**Task to carry out:** A faithful transcription of the entries below is required.

------------------------------------------------------------------------

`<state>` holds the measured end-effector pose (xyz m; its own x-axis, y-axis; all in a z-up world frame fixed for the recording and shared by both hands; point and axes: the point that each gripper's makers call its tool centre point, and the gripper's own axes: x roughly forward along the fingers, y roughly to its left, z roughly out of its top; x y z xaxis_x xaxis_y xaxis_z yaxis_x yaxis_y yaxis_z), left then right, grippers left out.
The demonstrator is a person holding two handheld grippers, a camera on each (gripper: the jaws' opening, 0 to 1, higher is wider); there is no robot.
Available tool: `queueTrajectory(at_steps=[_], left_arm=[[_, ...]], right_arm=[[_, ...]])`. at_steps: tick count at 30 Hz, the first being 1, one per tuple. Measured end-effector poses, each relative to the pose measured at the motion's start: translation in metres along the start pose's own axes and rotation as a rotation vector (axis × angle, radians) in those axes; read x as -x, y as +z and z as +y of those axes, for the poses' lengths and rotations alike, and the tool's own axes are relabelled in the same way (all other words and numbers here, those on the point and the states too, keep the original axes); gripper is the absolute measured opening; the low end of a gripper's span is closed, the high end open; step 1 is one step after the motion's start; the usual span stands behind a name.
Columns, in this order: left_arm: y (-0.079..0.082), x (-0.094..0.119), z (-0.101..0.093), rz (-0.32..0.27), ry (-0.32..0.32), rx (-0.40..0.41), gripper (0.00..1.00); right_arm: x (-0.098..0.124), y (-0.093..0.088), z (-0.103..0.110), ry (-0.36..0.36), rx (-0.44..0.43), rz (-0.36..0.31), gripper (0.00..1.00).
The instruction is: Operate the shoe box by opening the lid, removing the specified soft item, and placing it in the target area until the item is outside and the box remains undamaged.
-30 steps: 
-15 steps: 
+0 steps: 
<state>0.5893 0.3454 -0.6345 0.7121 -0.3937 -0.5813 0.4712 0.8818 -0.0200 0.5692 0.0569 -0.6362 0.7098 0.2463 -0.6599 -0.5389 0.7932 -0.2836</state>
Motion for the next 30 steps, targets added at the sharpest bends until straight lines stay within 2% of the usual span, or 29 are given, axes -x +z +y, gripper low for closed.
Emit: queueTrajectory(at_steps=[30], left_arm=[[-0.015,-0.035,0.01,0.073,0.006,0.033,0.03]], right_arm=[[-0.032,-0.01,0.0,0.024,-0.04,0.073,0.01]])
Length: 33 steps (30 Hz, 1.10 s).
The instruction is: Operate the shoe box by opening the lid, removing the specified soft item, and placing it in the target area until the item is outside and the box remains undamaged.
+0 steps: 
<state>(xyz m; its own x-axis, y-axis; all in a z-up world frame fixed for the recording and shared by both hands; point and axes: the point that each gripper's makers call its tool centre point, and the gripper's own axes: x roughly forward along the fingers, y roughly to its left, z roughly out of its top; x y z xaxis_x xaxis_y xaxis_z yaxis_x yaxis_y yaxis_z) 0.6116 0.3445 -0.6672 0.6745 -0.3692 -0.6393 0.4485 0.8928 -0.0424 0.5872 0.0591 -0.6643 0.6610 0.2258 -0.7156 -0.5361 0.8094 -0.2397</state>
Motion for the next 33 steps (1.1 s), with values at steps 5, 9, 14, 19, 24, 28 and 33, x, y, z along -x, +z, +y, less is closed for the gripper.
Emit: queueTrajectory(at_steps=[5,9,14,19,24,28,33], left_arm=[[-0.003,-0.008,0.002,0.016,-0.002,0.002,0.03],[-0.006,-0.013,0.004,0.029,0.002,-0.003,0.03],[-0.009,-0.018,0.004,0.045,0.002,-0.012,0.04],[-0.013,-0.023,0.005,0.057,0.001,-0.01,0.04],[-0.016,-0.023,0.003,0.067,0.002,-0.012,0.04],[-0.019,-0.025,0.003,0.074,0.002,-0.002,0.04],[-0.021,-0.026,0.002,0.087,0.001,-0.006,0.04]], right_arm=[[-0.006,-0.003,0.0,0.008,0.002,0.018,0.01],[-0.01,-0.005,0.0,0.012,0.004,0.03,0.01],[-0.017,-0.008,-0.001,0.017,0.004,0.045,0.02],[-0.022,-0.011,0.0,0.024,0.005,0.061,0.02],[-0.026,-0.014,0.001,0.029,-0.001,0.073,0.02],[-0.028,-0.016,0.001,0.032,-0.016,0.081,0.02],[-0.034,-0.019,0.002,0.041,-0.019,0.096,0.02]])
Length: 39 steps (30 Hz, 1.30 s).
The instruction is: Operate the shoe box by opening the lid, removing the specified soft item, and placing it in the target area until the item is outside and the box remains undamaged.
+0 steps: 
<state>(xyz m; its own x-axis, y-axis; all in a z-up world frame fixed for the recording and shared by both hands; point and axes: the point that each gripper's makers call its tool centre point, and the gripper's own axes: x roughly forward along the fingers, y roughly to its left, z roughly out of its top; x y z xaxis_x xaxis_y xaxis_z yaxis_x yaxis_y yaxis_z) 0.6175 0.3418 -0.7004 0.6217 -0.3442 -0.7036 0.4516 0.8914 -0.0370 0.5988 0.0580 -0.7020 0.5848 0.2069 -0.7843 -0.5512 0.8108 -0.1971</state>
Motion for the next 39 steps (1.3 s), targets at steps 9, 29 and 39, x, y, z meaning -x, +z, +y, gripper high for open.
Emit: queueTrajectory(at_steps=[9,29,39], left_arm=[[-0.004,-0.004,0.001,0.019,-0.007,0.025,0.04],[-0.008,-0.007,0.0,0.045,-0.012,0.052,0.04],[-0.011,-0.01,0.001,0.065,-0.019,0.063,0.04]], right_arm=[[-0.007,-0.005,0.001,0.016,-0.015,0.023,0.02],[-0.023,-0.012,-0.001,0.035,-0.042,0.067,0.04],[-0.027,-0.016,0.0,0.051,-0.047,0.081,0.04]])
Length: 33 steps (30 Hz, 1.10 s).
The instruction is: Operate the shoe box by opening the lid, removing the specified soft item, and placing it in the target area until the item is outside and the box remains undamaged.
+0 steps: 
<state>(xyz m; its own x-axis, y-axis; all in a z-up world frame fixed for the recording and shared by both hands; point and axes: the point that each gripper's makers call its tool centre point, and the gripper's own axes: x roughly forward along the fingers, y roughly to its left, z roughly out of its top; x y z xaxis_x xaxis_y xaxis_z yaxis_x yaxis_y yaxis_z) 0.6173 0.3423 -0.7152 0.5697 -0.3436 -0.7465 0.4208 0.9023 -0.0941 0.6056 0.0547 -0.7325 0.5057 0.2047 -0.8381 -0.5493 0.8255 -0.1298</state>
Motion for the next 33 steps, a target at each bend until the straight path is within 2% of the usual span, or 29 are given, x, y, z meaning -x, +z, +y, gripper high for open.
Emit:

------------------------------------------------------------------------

**Finished task:**
`<state>` holds the measured end-effector pose (xyz m; its own x-axis, y-axis; all in a z-up world frame fixed for the recording and shared by both hands; point and axes: the point that each gripper's makers call its tool centre point, and the gripper's own axes: x roughly forward along the fingers, y roughly to its left, z roughly out of its top; x y z xaxis_x xaxis_y xaxis_z yaxis_x yaxis_y yaxis_z), left then right, grippers left out.
The demonstrator is a person holding two handheld grippers, a camera on each (gripper: the jaws' opening, 0 to 1, higher is wider); there is no robot.
Available tool: `queueTrajectory(at_steps=[_], left_arm=[[_, ...]], right_arm=[[_, ...]])`. at_steps: tick count at 30 Hz, the first being 1, one per tuple. Measured end-effector poses, each relative to the pose measured at the motion's start: translation in metres along the start pose's own axes and rotation as a rotation vector (axis × angle, radians) in those axes; read x as -x, y as +z and z as +y of those axes, for the poses' lengths and rotations alike, and the tool's own axes are relabelled in the same way (all other words and numbers here, those on the point and the states too, keep the original axes); gripper is the absolute measured opening; the low end of a gripper's span is closed, the high end open; step 1 is one step after the motion's start; the usual span stands behind a name.
Columns, in this order: left_arm: y (-0.079..0.082), x (-0.094..0.119), z (-0.101..0.093), rz (-0.32..0.27), ry (-0.32..0.32), rx (-0.40..0.41), gripper (0.00..1.00); right_arm: x (-0.098..0.124), y (-0.093..0.088), z (-0.103..0.110), ry (-0.36..0.36), rx (-0.44..0.43), rz (-0.36..0.31), gripper (0.00..1.00).
The instruction is: Operate the shoe box by opening the lid, removing the specified soft item, and placing it in the target area until the item is outside and the box remains undamaged.
-30 steps: 
-15 steps: 
+0 steps: 
<state>0.5893 0.3454 -0.6345 0.7121 -0.3937 -0.5813 0.4712 0.8818 -0.0200 0.5692 0.0569 -0.6362 0.7098 0.2463 -0.6599 -0.5389 0.7932 -0.2836</state>
Motion for the next 30 steps, targets added at the sharpest bends until straight lines stay within 2% of the usual span, or 29 are given, axes -x +z +y, gripper low for closed.
Emit: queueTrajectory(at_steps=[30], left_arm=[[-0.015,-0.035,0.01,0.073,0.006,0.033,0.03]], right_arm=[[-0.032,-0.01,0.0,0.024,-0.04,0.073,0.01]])
Length: 33 steps (30 Hz, 1.10 s).
The instruction is: Operate the shoe box by opening the lid, removing the specified soft item, and placing it in the target area until the item is outside and the box remains undamaged.
+0 steps: 
<state>(xyz m; its own x-axis, y-axis; all in a z-up world frame fixed for the recording and shared by both hands; point and axes: the point that each gripper's makers call its tool centre point, and the gripper's own axes: x roughly forward along the fingers, y roughly to its left, z roughly out of its top; x y z xaxis_x xaxis_y xaxis_z yaxis_x yaxis_y yaxis_z) 0.6116 0.3445 -0.6672 0.6745 -0.3692 -0.6393 0.4485 0.8928 -0.0424 0.5872 0.0591 -0.6643 0.6610 0.2258 -0.7156 -0.5361 0.8094 -0.2397</state>
Motion for the next 33 steps (1.1 s), with values at steps 5, 9, 14, 19, 24, 28 and 33, x, y, z along -x, +z, +y, less is closed for the gripper.
Emit: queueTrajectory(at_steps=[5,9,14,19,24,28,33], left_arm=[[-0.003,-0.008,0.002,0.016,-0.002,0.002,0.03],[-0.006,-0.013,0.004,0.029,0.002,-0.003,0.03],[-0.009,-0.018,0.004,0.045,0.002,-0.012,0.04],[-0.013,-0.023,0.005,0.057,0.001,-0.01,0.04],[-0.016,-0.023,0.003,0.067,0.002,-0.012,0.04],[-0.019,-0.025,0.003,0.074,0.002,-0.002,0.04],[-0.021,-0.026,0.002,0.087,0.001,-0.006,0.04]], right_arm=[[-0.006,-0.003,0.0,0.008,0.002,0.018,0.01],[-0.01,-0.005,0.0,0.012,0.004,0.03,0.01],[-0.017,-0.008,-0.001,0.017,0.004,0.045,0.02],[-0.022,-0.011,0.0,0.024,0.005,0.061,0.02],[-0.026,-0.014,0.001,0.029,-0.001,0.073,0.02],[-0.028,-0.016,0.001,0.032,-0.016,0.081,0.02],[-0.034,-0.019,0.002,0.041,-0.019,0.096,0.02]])
Length: 39 steps (30 Hz, 1.30 s).
The instruction is: Operate the shoe box by opening the lid, removing the specified soft item, and placing it in the target area until the item is outside and the box remains undamaged.
+0 steps: 
<state>(xyz m; its own x-axis, y-axis; all in a z-up world frame fixed for the recording and shared by both hands; point and axes: the point that each gripper's makers call its tool centre point, and the gripper's own axes: x roughly forward along the fingers, y roughly to its left, z roughly out of its top; x y z xaxis_x xaxis_y xaxis_z yaxis_x yaxis_y yaxis_z) 0.6175 0.3418 -0.7004 0.6217 -0.3442 -0.7036 0.4516 0.8914 -0.0370 0.5988 0.0580 -0.7020 0.5848 0.2069 -0.7843 -0.5512 0.8108 -0.1971</state>
Motion for the next 39 steps (1.3 s), targets at steps 9, 29 and 39, x, y, z meaning -x, +z, +y, gripper high for open.
Emit: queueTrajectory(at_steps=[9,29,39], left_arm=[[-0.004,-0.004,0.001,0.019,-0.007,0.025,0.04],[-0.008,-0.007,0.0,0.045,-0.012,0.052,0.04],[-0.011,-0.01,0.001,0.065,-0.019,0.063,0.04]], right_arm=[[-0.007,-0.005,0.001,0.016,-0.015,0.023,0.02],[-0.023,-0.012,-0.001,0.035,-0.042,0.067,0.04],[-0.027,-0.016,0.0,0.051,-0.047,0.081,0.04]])
Length: 33 steps (30 Hz, 1.10 s).
The instruction is: Operate the shoe box by opening the lid, removing the specified soft item, and placing it in the target area until the item is outside and the box remains undamaged.
+0 steps: 
<state>(xyz m; its own x-axis, y-axis; all in a z-up world frame fixed for the recording and shared by both hands; point and axes: the point that each gripper's makers call its tool centre point, and the gripper's own axes: x roughly forward along the fingers, y roughly to its left, z roughly out of its top; x y z xaxis_x xaxis_y xaxis_z yaxis_x yaxis_y yaxis_z) 0.6173 0.3423 -0.7152 0.5697 -0.3436 -0.7465 0.4208 0.9023 -0.0941 0.6056 0.0547 -0.7325 0.5057 0.2047 -0.8381 -0.5493 0.8255 -0.1298</state>
Motion for the next 33 steps, a target at each bend until the straight path is within 2% of the usual span, or 29 are given, x, y, z meaning -x, +z, +y, gripper high for open.
Emit:

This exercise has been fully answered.